Probability theory is the core of data mining. In the early
day of data mining, people count the frequent pattern of those who buy diaper
also buy beer. This is essentially deriving a conditional probability buying
beer given buying diaper. In mathematical term, it is P(buy beer | buy diaper).

Here is example: Suppose 5% of the shoppers buy diaper, and
only 2% of shoppers buy both diaper and beer, what the likelihood of some buys
diaper after buying beer? The answer is
a conditional probability.

The so-called “association rule” in data mining can be much
clearly understood through these statistics terms.

In machine learning, the core concept is predicting whether
a data sample belong to a certain population (class). For example, we want to
predict whether a person is a potential buyer, or a credit card transaction is
fraudulent. Such prediction is always associated with a confidence score
between 0 and 1. When the confidence score is 1, we are 100% sure about the
prediction. Generating such confidence score requires statistical inference.

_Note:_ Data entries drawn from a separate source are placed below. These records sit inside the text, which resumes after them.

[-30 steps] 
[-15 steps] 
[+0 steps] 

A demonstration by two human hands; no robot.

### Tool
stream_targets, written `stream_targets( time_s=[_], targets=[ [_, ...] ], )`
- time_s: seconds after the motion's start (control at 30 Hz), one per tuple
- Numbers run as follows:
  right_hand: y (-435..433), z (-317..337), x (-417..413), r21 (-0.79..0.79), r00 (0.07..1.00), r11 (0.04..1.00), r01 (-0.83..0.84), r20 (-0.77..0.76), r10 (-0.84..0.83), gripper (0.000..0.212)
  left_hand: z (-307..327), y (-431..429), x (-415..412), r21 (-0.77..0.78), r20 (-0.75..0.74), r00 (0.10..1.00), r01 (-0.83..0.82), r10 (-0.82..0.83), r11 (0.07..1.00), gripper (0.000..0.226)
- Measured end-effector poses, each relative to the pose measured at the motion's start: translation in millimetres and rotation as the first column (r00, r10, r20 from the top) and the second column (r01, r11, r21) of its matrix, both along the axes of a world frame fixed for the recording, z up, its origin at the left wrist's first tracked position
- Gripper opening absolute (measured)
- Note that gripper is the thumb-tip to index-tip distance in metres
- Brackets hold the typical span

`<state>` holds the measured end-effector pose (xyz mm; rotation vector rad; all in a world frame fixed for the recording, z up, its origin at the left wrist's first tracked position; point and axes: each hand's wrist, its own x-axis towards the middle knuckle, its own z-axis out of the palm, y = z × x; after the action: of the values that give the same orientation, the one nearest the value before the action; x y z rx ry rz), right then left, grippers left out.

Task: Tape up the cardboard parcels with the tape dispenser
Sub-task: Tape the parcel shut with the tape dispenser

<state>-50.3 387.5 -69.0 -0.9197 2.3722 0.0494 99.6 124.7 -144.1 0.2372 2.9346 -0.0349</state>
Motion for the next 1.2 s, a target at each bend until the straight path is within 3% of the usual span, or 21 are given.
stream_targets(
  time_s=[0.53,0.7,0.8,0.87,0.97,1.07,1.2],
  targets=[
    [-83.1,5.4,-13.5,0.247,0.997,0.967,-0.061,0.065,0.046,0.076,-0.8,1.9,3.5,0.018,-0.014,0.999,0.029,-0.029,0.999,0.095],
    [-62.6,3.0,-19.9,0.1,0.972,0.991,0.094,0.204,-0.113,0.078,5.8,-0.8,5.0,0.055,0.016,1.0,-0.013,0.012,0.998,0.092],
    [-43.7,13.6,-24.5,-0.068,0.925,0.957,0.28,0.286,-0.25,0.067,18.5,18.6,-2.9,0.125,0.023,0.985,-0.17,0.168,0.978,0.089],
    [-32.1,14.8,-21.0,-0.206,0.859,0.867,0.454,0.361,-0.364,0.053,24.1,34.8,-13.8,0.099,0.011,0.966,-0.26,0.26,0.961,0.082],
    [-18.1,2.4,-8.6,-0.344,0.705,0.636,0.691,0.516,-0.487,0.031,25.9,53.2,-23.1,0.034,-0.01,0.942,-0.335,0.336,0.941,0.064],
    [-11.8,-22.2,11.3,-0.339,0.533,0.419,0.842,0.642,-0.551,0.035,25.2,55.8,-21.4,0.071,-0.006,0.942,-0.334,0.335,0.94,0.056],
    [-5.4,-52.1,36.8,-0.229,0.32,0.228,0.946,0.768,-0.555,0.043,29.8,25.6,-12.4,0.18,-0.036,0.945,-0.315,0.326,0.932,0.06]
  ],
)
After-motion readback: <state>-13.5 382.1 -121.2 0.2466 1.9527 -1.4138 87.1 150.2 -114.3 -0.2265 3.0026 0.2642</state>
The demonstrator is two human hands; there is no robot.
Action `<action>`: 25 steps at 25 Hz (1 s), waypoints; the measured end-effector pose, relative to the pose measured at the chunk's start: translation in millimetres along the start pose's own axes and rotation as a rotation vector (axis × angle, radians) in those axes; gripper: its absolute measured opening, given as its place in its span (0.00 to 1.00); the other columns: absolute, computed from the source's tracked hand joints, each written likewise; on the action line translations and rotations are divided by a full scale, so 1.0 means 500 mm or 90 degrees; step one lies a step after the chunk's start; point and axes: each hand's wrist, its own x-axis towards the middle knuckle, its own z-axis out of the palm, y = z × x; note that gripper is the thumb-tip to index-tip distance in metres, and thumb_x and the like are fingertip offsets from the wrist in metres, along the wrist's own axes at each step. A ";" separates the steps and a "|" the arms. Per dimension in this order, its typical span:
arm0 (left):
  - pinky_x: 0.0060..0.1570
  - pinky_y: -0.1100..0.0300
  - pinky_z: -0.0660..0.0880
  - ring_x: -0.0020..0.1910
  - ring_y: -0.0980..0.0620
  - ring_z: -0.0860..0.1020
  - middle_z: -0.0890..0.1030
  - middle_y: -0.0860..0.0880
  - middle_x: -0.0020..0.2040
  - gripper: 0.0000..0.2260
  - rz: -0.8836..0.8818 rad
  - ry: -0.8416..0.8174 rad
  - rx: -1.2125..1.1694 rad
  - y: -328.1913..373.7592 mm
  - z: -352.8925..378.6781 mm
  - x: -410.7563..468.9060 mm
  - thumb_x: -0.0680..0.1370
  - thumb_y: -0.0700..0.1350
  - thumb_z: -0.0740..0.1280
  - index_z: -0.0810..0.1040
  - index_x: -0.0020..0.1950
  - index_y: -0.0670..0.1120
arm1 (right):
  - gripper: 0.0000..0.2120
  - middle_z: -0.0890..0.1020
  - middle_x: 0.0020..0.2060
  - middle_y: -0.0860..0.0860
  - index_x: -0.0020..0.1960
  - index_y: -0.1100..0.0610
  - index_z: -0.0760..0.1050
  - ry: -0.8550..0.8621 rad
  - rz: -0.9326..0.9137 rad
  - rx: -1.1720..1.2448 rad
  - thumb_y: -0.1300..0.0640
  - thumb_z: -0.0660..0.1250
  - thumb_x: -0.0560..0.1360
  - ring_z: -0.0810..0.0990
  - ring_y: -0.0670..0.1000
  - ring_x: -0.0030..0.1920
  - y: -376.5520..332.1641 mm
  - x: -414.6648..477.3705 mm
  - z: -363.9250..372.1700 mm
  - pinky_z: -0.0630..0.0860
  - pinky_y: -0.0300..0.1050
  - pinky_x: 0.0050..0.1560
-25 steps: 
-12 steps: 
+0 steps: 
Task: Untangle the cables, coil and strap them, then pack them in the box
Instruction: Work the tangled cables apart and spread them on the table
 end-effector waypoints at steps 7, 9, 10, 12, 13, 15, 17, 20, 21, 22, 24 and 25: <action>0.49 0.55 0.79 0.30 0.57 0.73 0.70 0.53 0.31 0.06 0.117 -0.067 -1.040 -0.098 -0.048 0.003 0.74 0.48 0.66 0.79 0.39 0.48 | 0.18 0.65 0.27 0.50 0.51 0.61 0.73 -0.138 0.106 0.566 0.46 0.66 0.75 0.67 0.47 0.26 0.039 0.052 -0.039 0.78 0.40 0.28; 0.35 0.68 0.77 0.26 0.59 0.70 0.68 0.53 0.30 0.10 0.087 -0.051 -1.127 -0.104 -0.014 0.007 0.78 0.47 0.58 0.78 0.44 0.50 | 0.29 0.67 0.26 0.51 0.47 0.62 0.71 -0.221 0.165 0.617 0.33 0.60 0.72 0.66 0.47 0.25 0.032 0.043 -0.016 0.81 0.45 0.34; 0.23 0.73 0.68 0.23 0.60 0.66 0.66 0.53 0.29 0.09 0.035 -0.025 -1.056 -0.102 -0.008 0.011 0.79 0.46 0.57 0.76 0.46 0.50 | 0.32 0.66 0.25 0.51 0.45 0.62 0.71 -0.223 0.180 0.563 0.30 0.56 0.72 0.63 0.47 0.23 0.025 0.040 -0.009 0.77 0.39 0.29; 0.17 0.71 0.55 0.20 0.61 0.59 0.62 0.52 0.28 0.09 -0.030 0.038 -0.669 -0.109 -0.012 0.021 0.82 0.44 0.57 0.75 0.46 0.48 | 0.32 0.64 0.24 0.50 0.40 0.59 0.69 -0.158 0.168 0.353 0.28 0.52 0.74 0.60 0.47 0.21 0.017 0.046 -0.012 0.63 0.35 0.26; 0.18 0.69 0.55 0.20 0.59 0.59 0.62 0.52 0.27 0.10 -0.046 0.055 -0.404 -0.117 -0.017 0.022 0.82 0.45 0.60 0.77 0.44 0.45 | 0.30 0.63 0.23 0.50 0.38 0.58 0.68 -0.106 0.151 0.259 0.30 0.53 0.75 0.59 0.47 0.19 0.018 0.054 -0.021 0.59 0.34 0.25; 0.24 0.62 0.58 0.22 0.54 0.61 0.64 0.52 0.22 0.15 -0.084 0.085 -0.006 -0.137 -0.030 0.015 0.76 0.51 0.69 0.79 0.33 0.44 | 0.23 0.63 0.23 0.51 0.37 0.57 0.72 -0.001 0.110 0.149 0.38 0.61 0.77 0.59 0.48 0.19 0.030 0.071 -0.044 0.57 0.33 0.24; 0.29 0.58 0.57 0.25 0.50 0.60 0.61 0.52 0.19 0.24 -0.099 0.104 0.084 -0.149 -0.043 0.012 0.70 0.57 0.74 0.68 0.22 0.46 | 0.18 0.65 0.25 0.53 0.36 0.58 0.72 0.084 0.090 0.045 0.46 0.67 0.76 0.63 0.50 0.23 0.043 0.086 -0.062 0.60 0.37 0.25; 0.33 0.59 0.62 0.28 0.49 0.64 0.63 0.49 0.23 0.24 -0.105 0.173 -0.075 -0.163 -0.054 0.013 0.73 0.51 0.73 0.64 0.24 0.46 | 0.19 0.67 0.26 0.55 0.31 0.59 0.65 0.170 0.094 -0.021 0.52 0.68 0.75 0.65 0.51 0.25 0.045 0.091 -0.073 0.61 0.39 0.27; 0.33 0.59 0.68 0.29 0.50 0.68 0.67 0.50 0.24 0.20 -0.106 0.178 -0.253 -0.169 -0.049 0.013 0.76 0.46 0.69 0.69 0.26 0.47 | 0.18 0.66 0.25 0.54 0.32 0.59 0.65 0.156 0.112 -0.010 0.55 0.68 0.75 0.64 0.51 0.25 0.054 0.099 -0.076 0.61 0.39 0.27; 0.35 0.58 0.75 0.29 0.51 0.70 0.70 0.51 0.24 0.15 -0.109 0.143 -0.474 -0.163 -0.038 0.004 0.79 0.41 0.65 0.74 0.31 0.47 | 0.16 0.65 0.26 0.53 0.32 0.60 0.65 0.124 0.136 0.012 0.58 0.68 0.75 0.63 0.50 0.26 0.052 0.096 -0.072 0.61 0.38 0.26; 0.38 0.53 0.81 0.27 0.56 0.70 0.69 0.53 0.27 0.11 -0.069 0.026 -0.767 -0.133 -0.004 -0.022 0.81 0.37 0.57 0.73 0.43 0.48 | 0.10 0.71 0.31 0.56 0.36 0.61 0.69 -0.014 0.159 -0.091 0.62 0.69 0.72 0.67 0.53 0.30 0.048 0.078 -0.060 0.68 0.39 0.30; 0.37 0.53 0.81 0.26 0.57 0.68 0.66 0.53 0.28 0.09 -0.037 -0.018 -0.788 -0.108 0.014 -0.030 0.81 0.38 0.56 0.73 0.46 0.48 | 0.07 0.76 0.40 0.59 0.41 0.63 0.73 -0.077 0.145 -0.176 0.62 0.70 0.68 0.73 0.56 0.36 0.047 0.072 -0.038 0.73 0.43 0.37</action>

Statistics is essential when evaluating a data mining model.
We use control group or conduct A/B test. For example, if we test with 1000
people in treatment group (Group A) vs. 1000 people in control group (Group B)
and find Group A has better performance, is this result conclusive? In other
words, is it

*statistically significant*? That has to be answered by statistic knowledge.
In data collection phrase, statistics helps us to decide the
size of training data (sample), and whether it is representative. Not to
mention, some current popular machine learning methods such as logistic
regression were originally developed in statistics community.